Peggy Bundy: Oh, Al. No. You mean we told you we loved you for nothing?

Kelly Bundy: So you're telling us there's no reason to live?

Al Bundy: Yes, I am.

(Kelly goes over to Peggy and hugs her)

Bud Bundy: Dad, I'm not like the others. I don't care if you have no money. You're still my father and I love you.

Al Bundy: Thanks, son.

Bud Bundy: You're really getting me a present, right, Dad? You're just cutting out the women. Good, because you should hear how they talk about you.

Al Bundy: Nobody gets a present, son.

Bud Bundy: Pretty low, Dad.

"Ouch, even his son got the rub too." Lucas groaned, "I bet Al's saving the last of his Christmas money at the nudie bar. Where the girls take off their tops, and makes our pants pop. The nudie bar. Where drinks are free, and all the big 'uns we can see. The nudie bar. Where they all look like Nicolette Shea, but man it's worth it to pay. The nudie bar."

And then all of a sudden, Lucas let's his tongue out ala Al Bundy before sticking his own hand down his pants.

Lucas: (Narrating) Before they could even think about going down to the Lakeside Mall to get themselves free gift certificates from Santa himself…

(Peggy opens the door to see Marcy and Steve stand on the doorway with presents.)

Marcy Rhoades (played by Amanda Bearse): *singing* We wish you a Merry Christmas…

(Marcy elbows Steve right by the ribs forcing him to sing along.)

Steve Rhoades (played by David Garrison): *singing* We wish you a Merry Christmas…

Marcy & Steve: *singing* We wish you a Merry Christmas, and a Happy New Year.

"Oh, these guys…" Sean rolled his eyes.

Sean: (Narrating) Yeah, paying a visit to the Bundys is their annoying happy-go-lucky neighbors, Marcy and Steve Rhoades, played by a post-Fright Night Amanda Bearse and David Garrison.

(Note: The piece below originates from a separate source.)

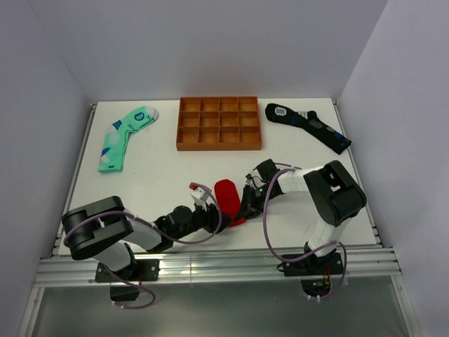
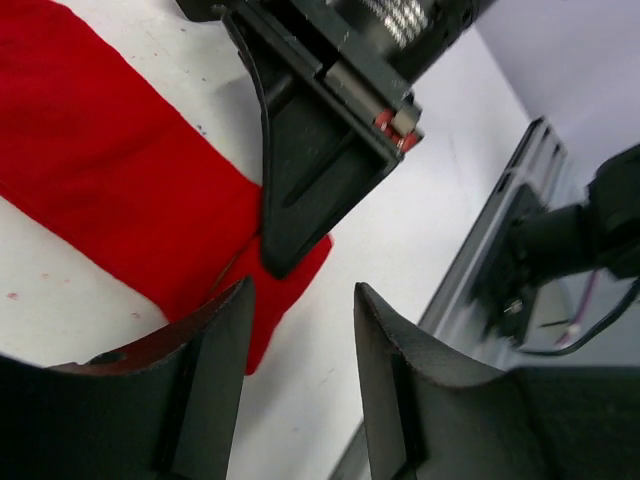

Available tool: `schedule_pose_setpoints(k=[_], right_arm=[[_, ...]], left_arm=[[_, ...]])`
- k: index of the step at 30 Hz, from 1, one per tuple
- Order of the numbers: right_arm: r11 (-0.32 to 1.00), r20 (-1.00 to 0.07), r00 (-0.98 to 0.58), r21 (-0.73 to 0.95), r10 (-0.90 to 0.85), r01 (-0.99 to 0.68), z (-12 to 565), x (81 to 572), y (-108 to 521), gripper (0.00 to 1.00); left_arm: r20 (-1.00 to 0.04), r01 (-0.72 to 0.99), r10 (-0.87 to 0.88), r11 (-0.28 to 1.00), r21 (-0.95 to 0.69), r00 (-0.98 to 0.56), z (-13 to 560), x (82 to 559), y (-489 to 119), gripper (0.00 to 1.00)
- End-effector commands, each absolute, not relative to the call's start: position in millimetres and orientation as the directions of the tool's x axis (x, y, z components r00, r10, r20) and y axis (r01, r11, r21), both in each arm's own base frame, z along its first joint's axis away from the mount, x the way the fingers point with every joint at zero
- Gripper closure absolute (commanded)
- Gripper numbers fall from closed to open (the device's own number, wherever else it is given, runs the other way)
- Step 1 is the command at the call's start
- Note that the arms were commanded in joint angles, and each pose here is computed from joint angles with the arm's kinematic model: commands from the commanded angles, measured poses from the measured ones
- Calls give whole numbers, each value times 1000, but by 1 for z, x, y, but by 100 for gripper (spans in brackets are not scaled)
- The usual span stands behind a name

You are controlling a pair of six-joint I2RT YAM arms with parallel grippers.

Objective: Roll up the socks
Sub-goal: Roll the sock at the center of the board.

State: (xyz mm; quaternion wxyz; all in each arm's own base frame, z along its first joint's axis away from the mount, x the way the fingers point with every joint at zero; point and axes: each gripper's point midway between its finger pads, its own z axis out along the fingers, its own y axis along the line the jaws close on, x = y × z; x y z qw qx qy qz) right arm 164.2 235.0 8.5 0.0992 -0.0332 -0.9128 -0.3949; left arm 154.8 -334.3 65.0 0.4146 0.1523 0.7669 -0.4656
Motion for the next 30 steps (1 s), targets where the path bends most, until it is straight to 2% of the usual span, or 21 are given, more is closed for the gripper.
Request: schedule_pose_setpoints(k=[1,5,12,15,19,22,30], right_arm=[[867,345,-920,383,187,320,-50,126,181,100],[858,320,-925,398,202,325,-51,130,184,100],[818,286,-922,442,261,369,-46,138,195,100],[796,291,-917,467,273,386,-46,139,204,100],[788,310,-913,476,266,391,-47,135,210,100],[789,317,-911,472,264,394,-48,134,211,100],[790,321,-910,470,263,394,-46,135,211,100]], left_arm=[[-673,481,-219,550,-683,-706,67,159,-335,50],[-614,385,-259,584,-714,-746,63,159,-327,51],[-583,367,-278,557,-745,-763,78,151,-319,50],[-554,293,-271,626,-723,-787,63,152,-311,49],[-534,233,-276,676,-699,-799,44,150,-296,40],[-508,221,-292,651,-727,-811,44,146,-296,33],[-447,112,-356,668,-736,-821,29,153,-299,35]])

Who, of course, wouldn't last long in the show since he left midway of Season 4 and got replaced by a better looking man midway of Season 5 by this dude.

(Clips of Married… With Children play out in a montage, showing Jefferson D'Arcy, played by Ted McGinley)

Lucas: (Narrating) Yeah, that good looking motherfucker is Jefferson D'Arcy, played by thought-to-be-show-killer Ted McGinley. His inclusion in this show definitely was a warm welcome to audiences, playing Marcy's brand new superior husband and boy-toy. And yeah, he's also a bit of a pretty boy as well.

(A clip from the Married… With Children episode The Chicago Wine Party plays.)

Jefferson D'Arcy (played by Ted McGinley): I'd marry a rich Greek. Of course, she'd have to shave her legs, and under her arms, oh, and her lip. And she'd die and leave me a fortune and… I'd become an editor.

Lucas then raised his eyebrow, "You know, looking at him, I think he kinda resembles someone I know all too well."

(A clip of Total Drama Island plays showing Justin.)

Justin (voiced by Adam Greydon Reid): Do I think I ride on my good looks? That I use them to my advantage? Do I think being really really ridiculously good-looking has given me the upper hand in life? *laughs* Duh.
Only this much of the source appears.